Moore, known by people in the zoo world as “Dr. Don,” got his start in zoos at an early age, volunteering at the zoo in Syracuse, New York, where he grew up. After he graduated from college, the zoo hired him full time, and he would go on to work in zoos in New York City, Washington, D.C., and as co-chair of the Wildlife Conservation Society’s renowned Animal Enrichment Program before he came to Portland in 2016.

Under his leadership, the Oregon Zoo continued its conservation work, focused on endangered animals both native to Oregon and from more exotic locations. The zoo has breeding programs for California condors, the western pond turtle and the silverspot butterfly. It also contributes to science that benefits wild populations of Asian elephants, polar bears and giraffes.

The Oregon Zoo encompasses 64 acres in Portland’s West Hills, small in comparison to some other cities’ zoos. But Moore said, like the city itself, the zoo on the hill punches above its weight.

“The Oregon Zoo is small and mighty, like Portland,” he said. “We may be a small place, but we’re a player on the national stage.”

Like any such facility, the Oregon Zoo has been hit with criticism from animal welfare advocates, specifically about the zoo’s elephant herd. Even with the relatively new addition of the Elephant Lands enclosure, which was a vast upgrade to the previous home for the herd, critics have repeatedly called for the zoo’s pachyderms to be moved to a sanctuary where they would have more room to roam. Periodic outbreaks of tuberculosis among the animals have only sharpened critiques from advocates.

Moore defended the zoo.

“We respectfully disagree that a sanctuary is better than our beautiful Elephant Lands habitat,” he said. “We have an expert vet team and a good social group of elephants. Yes, we have had cases of TB and herpes virus, and that is unfortunate, but the flip side is that our vet staff is very well-known for their knowledge of elephant diseases.”

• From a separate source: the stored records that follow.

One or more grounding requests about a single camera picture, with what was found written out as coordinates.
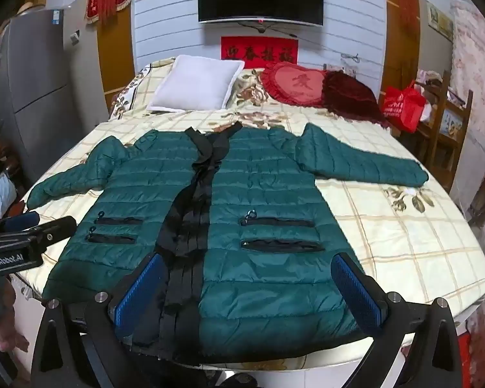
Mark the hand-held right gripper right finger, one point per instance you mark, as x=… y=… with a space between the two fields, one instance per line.
x=357 y=295

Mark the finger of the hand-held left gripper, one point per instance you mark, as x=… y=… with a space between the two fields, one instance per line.
x=24 y=220
x=56 y=228

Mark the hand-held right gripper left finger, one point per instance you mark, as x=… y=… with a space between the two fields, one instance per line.
x=139 y=293

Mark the green puffer jacket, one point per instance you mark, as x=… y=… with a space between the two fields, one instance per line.
x=266 y=194

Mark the person's left hand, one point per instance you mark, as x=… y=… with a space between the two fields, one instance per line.
x=12 y=339

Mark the white plastic bag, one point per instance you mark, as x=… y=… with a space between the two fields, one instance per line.
x=0 y=194

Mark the floral checked bed sheet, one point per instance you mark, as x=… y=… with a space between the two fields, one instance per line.
x=408 y=242

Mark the grey refrigerator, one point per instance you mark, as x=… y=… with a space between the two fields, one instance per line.
x=44 y=89

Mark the wooden chair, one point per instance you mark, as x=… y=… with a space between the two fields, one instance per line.
x=456 y=129

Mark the red plastic bag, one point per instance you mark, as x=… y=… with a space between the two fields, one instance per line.
x=402 y=107

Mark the dark red fringed cushion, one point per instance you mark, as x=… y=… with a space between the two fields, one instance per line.
x=351 y=97

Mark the white pillow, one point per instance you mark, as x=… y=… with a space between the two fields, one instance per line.
x=194 y=85

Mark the red heart-shaped cushion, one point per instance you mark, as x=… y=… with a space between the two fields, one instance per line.
x=295 y=83

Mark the floral curtain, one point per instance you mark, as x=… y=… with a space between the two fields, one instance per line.
x=477 y=56

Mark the red wall banner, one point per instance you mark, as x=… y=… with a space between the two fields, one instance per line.
x=258 y=52

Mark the framed wall picture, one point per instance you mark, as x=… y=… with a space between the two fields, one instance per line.
x=440 y=20

Moore said that, when an elephant in a zoo gets sick, vets are able to study the illness in ways that would never be possible in the wild. The knowledge gained from that, he said, helped the captive elephant’s counterparts in the wild.

“Asian and African elephants are not doing well,” he said. “It’s tragic when an elephant has a disease and dies, but the flip side is it adds to our understanding. We are deeply committed to our animals at the zoo and their relatives in nature.”

Moore also said he was proud of the partnerships that the zoo has forged during his tenure, specifically with state and federal wildlife agencies. The U.S. Fish and Wildlife Service has a biologist that works full time at the zoo’s education center, and the Oregon Department of Fish and Wildlife often sends staff to give talks to youngsters.

“We’re a scientific action organization, but we’re also a storefront window,” he said. “We work with (the agencies) in the field to save species, but they’ve also been able to come into the zoo to tell their stories to the more than 1 million visitors that come through our gates every year.”

Moore plans to stay in his role through the end of the month then transition to a director emeritus role with the Oregon Zoo Foundation to help with fundraising.